Reducing the level of risk that poor rural people face and helping them to improve their risk management capacity needs to become a central, cross-cutting element within a pro-poor rural development agenda. It needs to drive support both to agriculture – and sustainable intensification reflects this concern – and to the rural non-farm economy. It involves developing or stimulating the market to provide new risk-reducing technologies and services for smallholders and poor rural people. It requires an expansion of social protection, and it needs to strengthen the individual and collective capabilities of rural women, men and youth.

Advancing individual capabilities needs far more attention in the rural development agenda. Productivity, dynamism and innovation in the rural economy depends on there being a skilled, educated population. Rural women, men, youth and children all need to develop the skills and knowledge to take advantage of new economic opportunities in agriculture, in the rural non-farm economy, or in the job market beyond the rural areas. Investment is particularly needed in post-primary education, in technical and vocational skills development, and in reoriented higher education institutes for agriculture.

Strengthening the collective capabilities of rural people can give them the confidence, security and power to overcome poverty. Membership-based organizations have a key role to play in helping rural people reduce risk, learn new techniques and skills, manage individual and collective assets, and market their produce. They also negotiate the interests of people in their interactions with the private sector or government, and can help to hold them accountable. Many organizations have problems of governance, management or representation, and yet they usually represent the interests of poor rural people better than any outside party can. They need strengthening to become more effective, and more space needs to be made for them to influence policy.
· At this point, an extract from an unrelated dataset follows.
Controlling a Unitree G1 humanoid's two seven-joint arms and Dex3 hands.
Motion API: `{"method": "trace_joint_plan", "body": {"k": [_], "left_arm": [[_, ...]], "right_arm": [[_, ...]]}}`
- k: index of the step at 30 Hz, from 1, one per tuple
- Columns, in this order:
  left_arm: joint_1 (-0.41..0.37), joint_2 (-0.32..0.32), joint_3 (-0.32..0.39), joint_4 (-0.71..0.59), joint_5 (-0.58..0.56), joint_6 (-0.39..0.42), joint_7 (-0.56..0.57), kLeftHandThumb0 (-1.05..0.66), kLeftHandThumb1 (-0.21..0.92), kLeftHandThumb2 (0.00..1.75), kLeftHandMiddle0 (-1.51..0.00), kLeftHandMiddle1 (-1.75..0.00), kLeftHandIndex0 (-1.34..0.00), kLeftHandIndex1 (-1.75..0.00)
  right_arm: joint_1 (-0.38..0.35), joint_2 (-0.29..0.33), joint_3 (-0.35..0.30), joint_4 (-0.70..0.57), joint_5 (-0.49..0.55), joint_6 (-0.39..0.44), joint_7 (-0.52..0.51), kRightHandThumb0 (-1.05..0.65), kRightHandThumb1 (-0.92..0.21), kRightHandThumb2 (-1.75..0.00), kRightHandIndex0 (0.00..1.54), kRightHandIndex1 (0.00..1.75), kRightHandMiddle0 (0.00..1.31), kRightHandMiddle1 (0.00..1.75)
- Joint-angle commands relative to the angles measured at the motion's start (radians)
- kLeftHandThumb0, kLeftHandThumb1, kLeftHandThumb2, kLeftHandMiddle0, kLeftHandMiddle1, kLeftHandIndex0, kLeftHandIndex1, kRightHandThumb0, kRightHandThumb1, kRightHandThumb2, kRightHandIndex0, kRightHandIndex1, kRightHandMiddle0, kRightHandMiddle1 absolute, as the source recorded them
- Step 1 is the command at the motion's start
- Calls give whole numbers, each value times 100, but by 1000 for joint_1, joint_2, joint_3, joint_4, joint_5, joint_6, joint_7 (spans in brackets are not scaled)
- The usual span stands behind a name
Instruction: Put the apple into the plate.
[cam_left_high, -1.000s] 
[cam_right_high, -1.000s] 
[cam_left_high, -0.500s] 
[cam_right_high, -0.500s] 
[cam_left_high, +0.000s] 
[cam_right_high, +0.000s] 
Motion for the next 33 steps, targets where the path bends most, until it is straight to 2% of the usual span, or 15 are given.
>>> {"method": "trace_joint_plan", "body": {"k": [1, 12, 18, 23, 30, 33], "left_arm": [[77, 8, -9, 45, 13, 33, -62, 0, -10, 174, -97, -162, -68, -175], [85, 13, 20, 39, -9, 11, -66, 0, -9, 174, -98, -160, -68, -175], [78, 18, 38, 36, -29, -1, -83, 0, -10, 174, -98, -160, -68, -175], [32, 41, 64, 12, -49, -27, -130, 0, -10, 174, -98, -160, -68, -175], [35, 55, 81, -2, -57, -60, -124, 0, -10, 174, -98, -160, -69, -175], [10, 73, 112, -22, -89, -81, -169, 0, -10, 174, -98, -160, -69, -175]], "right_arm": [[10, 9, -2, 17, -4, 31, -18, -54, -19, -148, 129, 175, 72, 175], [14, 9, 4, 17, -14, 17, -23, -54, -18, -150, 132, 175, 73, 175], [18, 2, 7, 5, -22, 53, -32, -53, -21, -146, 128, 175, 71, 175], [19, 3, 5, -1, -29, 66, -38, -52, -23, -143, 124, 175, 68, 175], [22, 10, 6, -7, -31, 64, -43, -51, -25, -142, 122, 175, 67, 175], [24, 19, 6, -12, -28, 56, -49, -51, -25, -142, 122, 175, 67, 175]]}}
In the aftermath of the food crisis, the international donor community has taken a number of initiatives to support developing countries’ efforts to promote smallholder agriculture. It has also signalled a commitment to support developing countries’ efforts to mitigate and adapt to climate change. But investment in agriculture and the rural non-farm economy remains well below needed levels, and the momentum of these recent initiatives must be maintained. The proposed agenda in this report responds to the growing international concerns, while offering up ideas for concrete initiatives. Increasing investments in the areas highlighted in this report – some of which have been badly neglected in recent years – can support the piloting of new approaches and ways of working as a route for learning, promoting policy analysis and reform, and financing the scaling up of successful small-scale initiatives.
In addition, many developing and recently developed countries have grappled with the issues addressed in this report. There is, therefore, enormous scope for increased levels of knowledge-sharing between developing countries.
There are today approximately one billion poor rural people in the world. Yet there are good reasons for hope that rural poverty can be reduced substantially, if new opportunities for rural growth are nurtured, and the risk environment improved. This report identifies an agenda for action around a broad approach to rural growth, which needs to be appropriated and adapted to different countries’ needs and local contexts. However, the report also makes it clear that implementing this agenda requires ‘joined-up’ government across different ministries, and a breaking down of some traditional distinctions between social and economic policies and programmes. It also requires a collective effort, including new partnerships and accountabilities, and new ways of working between governments, the private sector, civil society and rural people’s organizations, with the international development community playing a supporting or facilitating role as needed. If all of these stakeholders want it enough, rural poverty can be substantially reduced. What is at stake is not only improving the present for one billion rural people and the prospects for food security for all, but also the rural world and the opportunities within it that tomorrow’s rural generation will inherit.